• _Data listing_:

⟨

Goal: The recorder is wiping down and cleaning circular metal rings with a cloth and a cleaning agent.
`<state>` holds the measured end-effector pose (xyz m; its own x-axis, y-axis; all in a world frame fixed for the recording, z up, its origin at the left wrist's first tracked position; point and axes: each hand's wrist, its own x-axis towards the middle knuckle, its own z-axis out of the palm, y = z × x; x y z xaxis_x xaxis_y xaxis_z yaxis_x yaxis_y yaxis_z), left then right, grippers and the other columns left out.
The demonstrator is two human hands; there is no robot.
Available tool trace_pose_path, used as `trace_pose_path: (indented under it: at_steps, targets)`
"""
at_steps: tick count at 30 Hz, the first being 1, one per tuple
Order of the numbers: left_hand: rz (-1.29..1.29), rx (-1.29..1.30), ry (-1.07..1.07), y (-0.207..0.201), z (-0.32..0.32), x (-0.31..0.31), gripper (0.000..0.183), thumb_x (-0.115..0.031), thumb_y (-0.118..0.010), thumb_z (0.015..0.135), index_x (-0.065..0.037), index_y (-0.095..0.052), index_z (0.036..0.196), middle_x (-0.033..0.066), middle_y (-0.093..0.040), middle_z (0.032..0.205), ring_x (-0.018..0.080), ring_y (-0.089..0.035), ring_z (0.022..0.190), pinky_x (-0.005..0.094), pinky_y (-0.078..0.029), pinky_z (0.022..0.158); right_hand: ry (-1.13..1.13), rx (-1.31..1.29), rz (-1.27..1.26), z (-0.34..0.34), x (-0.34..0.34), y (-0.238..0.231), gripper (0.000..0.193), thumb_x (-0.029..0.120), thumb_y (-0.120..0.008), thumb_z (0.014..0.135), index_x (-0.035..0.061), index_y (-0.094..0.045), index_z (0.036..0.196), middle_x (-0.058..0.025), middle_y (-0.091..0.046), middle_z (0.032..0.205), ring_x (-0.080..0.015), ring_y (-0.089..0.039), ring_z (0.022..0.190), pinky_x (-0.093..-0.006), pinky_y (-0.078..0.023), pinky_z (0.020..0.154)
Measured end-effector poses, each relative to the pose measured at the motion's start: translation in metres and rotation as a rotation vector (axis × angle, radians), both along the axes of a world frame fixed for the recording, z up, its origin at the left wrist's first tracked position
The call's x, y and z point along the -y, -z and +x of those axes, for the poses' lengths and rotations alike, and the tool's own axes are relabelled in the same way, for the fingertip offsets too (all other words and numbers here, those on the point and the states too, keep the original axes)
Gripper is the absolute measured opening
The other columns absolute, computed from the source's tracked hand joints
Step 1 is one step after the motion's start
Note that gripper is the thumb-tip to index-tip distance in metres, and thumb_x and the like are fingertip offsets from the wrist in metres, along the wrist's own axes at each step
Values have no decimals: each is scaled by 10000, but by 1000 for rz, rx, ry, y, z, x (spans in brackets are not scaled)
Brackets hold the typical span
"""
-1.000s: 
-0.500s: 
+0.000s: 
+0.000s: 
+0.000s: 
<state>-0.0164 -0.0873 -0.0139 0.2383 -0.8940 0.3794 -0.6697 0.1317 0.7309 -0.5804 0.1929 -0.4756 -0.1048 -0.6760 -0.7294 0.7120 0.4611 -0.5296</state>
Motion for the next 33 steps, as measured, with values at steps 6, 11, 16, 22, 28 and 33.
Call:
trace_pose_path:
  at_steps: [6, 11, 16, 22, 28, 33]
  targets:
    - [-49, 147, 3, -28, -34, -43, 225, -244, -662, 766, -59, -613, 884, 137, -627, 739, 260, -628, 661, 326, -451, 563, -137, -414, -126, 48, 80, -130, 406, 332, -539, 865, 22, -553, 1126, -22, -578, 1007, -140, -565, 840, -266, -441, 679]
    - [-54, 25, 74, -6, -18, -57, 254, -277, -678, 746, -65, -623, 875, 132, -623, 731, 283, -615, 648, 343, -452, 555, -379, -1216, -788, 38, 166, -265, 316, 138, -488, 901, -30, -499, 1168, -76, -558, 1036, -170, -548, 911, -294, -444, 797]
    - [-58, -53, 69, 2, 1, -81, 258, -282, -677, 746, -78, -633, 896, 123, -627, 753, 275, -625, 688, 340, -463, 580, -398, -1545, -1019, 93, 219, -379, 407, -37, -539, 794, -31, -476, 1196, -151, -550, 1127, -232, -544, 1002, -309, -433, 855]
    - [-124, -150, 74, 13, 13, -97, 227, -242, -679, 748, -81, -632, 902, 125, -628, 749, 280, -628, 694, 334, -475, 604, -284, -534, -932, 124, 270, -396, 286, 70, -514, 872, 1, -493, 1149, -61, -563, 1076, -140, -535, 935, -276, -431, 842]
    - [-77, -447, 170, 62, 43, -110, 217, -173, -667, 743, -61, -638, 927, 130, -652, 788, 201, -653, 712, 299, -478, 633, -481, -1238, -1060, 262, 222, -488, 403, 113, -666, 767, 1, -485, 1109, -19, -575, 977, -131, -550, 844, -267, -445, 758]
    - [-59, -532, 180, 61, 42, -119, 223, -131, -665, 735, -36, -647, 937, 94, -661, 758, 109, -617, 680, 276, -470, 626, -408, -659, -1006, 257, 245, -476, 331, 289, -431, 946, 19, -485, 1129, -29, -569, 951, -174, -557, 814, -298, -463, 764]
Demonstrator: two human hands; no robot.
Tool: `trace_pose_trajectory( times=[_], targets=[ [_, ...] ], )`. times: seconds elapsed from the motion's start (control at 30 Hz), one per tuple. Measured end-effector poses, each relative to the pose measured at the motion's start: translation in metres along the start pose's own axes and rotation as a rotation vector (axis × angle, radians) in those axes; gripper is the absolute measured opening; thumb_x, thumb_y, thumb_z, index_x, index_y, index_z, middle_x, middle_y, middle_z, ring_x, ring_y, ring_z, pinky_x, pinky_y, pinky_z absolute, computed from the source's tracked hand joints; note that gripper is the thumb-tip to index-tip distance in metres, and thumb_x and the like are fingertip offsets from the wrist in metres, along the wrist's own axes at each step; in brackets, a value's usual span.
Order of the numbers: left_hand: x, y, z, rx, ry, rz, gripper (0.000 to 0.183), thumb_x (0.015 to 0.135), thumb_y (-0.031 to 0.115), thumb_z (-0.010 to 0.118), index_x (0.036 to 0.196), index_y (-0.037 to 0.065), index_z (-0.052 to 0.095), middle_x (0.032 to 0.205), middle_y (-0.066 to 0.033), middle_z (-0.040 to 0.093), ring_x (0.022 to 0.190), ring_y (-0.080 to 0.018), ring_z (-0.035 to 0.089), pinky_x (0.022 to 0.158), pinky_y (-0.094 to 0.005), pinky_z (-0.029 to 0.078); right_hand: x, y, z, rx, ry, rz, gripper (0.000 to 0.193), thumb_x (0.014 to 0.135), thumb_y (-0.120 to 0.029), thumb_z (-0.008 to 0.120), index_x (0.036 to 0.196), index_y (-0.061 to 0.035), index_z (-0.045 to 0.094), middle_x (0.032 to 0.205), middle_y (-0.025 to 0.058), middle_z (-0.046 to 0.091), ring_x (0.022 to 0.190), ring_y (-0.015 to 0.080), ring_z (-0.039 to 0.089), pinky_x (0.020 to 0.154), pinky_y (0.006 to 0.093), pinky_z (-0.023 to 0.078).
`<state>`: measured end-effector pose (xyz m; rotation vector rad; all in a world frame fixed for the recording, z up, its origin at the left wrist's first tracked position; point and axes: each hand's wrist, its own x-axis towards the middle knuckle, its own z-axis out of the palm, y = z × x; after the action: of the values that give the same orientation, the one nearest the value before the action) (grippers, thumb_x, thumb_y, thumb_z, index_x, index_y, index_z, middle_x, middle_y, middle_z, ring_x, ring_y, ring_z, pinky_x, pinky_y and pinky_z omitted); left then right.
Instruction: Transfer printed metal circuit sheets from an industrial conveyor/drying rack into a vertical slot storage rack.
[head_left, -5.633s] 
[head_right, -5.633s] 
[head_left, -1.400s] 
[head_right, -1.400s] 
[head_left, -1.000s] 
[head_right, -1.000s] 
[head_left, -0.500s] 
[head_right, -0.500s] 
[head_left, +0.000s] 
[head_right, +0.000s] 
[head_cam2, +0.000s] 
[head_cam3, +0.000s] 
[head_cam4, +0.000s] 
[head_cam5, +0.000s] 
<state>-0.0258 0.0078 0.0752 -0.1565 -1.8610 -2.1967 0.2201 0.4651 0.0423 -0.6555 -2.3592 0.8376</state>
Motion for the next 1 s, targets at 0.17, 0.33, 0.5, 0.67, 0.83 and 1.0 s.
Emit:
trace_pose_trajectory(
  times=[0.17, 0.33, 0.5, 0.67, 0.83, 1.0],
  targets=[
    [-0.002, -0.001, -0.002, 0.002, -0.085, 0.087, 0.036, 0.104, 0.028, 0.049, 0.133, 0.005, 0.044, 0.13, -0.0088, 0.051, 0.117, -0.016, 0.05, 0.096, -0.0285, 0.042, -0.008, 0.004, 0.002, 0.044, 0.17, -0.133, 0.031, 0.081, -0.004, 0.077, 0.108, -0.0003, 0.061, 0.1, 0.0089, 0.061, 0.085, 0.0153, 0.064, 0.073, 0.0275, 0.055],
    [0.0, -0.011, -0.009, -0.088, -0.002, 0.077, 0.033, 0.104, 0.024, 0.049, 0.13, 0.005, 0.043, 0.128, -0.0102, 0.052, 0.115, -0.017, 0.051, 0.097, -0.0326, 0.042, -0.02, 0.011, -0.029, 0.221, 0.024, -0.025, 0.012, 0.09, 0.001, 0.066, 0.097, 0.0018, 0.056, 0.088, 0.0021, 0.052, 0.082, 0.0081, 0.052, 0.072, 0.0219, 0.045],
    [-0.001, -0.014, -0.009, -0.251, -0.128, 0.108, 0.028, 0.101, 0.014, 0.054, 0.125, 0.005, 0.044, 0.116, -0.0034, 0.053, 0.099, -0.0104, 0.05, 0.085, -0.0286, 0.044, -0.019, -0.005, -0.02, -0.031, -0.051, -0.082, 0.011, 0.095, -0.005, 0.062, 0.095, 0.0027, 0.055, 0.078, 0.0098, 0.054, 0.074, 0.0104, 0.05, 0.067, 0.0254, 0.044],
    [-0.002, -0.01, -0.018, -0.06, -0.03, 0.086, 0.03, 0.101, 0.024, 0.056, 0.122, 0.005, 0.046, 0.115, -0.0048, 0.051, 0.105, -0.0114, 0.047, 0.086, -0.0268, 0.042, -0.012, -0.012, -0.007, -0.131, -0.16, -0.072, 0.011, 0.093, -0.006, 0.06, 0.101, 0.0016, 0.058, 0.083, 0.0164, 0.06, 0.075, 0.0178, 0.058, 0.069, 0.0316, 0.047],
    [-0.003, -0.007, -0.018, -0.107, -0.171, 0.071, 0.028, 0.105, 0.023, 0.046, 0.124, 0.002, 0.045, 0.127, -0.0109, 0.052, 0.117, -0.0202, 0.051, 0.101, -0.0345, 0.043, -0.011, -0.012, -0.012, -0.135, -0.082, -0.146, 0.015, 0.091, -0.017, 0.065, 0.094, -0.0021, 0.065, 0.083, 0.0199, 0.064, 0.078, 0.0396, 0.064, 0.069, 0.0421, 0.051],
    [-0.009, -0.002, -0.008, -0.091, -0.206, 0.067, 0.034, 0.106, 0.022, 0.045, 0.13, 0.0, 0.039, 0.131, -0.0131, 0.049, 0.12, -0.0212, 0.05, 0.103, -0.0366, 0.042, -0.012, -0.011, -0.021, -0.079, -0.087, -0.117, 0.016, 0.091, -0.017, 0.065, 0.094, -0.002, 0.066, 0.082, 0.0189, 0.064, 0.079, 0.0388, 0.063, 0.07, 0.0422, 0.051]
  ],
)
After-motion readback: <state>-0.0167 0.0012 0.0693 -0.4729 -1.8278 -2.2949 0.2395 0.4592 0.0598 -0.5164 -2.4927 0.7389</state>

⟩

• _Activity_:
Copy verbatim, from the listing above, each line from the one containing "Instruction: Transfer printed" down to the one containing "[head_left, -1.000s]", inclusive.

• _Task output_:
Instruction: Transfer printed metal circuit sheets from an industrial conveyor/drying rack into a vertical slot storage rack.
[head_left, -5.633s] 
[head_right, -5.633s] 
[head_left, -1.400s] 
[head_right, -1.400s] 
[head_left, -1.000s] 

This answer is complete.